### PROBLEM TO WORK ON
Skip any image you find and restate the rest of the data word for word.

### MATERIAL PROVIDED

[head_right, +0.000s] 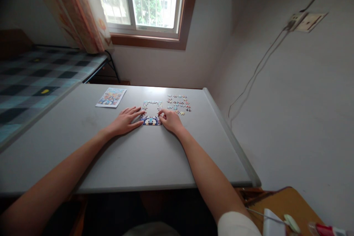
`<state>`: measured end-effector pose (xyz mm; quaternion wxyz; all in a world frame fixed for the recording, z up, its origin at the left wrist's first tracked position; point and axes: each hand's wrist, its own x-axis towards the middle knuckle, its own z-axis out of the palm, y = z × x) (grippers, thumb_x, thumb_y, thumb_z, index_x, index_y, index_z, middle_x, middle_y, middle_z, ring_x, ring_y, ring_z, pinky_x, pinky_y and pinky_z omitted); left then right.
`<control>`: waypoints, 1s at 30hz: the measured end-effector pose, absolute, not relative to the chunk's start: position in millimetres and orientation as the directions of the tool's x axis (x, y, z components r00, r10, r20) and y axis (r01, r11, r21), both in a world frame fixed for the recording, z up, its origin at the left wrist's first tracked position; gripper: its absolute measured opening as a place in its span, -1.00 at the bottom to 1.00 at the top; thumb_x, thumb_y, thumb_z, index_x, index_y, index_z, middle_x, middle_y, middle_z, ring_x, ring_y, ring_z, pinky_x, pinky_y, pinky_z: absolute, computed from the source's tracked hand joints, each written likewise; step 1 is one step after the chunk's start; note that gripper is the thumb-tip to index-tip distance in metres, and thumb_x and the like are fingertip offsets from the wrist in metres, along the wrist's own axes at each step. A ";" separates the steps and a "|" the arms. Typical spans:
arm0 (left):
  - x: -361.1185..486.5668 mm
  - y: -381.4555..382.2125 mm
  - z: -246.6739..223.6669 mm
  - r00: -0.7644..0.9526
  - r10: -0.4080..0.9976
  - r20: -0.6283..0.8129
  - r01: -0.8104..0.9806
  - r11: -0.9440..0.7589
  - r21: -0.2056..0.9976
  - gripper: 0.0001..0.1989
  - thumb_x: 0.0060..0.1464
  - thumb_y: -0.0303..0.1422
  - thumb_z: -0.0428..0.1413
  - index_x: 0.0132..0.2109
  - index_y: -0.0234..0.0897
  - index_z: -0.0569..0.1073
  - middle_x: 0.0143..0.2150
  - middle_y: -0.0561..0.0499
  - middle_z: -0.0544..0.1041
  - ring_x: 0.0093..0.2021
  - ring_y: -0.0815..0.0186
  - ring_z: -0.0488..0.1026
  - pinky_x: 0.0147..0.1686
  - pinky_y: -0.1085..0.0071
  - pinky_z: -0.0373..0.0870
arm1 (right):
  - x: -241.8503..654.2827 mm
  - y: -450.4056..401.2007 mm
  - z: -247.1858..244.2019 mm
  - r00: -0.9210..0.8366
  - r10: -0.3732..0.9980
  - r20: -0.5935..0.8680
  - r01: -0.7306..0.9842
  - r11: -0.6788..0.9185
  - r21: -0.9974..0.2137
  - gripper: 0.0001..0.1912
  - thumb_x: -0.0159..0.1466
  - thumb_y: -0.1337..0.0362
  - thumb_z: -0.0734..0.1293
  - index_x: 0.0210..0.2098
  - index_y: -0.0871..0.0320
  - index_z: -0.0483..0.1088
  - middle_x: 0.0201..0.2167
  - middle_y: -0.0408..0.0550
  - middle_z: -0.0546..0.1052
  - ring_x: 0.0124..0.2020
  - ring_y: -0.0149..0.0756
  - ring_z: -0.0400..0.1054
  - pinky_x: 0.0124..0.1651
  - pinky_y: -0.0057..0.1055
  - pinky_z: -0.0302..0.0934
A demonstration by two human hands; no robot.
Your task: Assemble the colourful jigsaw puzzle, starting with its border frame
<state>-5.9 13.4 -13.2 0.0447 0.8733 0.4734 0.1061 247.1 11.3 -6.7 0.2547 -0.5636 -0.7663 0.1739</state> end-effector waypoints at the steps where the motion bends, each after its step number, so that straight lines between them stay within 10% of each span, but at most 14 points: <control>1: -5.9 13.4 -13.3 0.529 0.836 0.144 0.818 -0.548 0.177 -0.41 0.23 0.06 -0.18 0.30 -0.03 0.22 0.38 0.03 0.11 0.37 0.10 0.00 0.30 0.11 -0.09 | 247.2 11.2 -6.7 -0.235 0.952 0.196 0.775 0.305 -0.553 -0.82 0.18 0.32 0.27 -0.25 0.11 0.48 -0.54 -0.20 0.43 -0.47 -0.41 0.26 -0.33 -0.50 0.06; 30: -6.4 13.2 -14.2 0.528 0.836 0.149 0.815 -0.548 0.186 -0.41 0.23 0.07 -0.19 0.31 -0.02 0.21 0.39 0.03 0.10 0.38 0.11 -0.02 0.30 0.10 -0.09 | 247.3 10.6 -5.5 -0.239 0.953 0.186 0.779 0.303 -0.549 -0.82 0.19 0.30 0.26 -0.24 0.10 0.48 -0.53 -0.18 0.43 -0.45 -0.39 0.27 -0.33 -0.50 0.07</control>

### TASK SOLUTION
[head_right, +0.000s] 
`<state>`: measured end-effector pose (xyz mm; quaternion wxyz; all in a world frame fixed for the recording, z up, its origin at the left wrist's first tracked position; point and axes: each hand's wrist, its own x-axis towards the middle knuckle, its own z-axis out of the palm, y = z × x) (grippers, thumb_x, thumb_y, thumb_z, index_x, index_y, index_z, middle_x, middle_y, middle_z, ring_x, ring_y, ring_z, pinky_x, pinky_y and pinky_z omitted); left then right.
`<control>`: waypoints, 1s at 30hz: the measured end-effector pose, absolute, not relative to the chunk's start: position in millimetres and orientation as the directions of the tool's x axis (x, y, z components r00, r10, r20) and y axis (r01, r11, r21), both in a world frame fixed for the recording, z up, its origin at the left wrist's first tracked position; gripper: its absolute measured opening as a place in its span, -1.00 at the bottom to 1.00 at the top; thumb_x, thumb_y, thumb_z, index_x, index_y, index_z, middle_x, middle_y, middle_z, ring_x, ring_y, ring_z, pinky_x, pinky_y, pinky_z: absolute, computed from the source's tracked hand joints, each written likewise; step 1 is one step after the chunk's start; note that gripper is the thumb-tip to index-tip distance in metres, and thumb_x and the like are fingertip offsets from the wrist in metres, along the wrist's own axes at each step. A ";" separates the steps and a "|" the arms. Typical spans:
arm0 (left):
  - x: -361.1185..486.5668 mm
  - y: -381.4555..382.2125 mm
  - z: -246.6739..223.6669 mm
  - r00: -0.7644..0.9526
  - r10: -0.4080..0.9976
  - r20: -0.6283..0.8129
  - r01: -0.8104..0.9806
  - r11: -0.9440..0.7589
  - r21: -0.2056..0.9976
  - gripper: 0.0001..0.1989
  - thumb_x: 0.0060..0.1464
  - thumb_y: -0.0303..0.1422
  - thumb_z: -0.0428..0.1413
  - index_x: 0.0132..0.2109
  - index_y: -0.0234..0.0897
  - index_z: -0.0569..0.1073
  - middle_x: 0.0143..0.2150
  - middle_y: -0.0561..0.0499
  - middle_z: -0.0544..0.1041
  - ring_x: 0.0093..0.2021
  - ring_y: -0.0815..0.0186
  - ring_z: -0.0488..0.1026
  - pinky_x: 0.0147..0.1686
  - pinky_y: -0.1085..0.0071
  - pinky_z: -0.0373..0.0870
arm1 (right):
  - x: -241.8503..654.2827 mm
  - y: -450.4056..401.2007 mm
  - z: -247.1858..244.2019 mm
  - r00: -0.9210..0.8366
  - r10: -0.3732..0.9980
  - r20: -0.5935..0.8680
  - r01: -0.7306..0.9842
  - r11: -0.6788..0.9185
  - r21: -0.9974..0.2137
  - gripper: 0.0001..0.1912
  - thumb_x: -0.0159..0.1466
  - thumb_y: -0.1337..0.0362
  - thumb_z: -0.0734..0.1293
  - index_x: 0.0210..0.2098
  - index_y: -0.0871..0.0320
  - index_z: -0.0483..0.1088
  - middle_x: 0.0201..0.2167
  - middle_y: -0.0408..0.0550
  - middle_z: -0.0546..0.1052
  - ring_x: 0.0124..0.2020
  - ring_y: -0.0149..0.0756
  - ring_z: -0.0400..0.1054
  - pinky_x: 0.0124..0.1651
  - pinky_y: -0.0057..0.1055
  - pinky_z: -0.0302..0.0934
A demonstration by two human hands; no robot.
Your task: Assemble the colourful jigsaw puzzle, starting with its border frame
<state>-5.9 13.4 -13.2 0.0447 0.8733 0.4734 0.1061 247.1 11.3 -6.7 0.2547 -0.5636 -0.7663 0.1739</state> end-effector waypoints at the steps where the motion bends, each after its step number, so that straight lines between them stay within 10% of each span, but at most 14 points: <control>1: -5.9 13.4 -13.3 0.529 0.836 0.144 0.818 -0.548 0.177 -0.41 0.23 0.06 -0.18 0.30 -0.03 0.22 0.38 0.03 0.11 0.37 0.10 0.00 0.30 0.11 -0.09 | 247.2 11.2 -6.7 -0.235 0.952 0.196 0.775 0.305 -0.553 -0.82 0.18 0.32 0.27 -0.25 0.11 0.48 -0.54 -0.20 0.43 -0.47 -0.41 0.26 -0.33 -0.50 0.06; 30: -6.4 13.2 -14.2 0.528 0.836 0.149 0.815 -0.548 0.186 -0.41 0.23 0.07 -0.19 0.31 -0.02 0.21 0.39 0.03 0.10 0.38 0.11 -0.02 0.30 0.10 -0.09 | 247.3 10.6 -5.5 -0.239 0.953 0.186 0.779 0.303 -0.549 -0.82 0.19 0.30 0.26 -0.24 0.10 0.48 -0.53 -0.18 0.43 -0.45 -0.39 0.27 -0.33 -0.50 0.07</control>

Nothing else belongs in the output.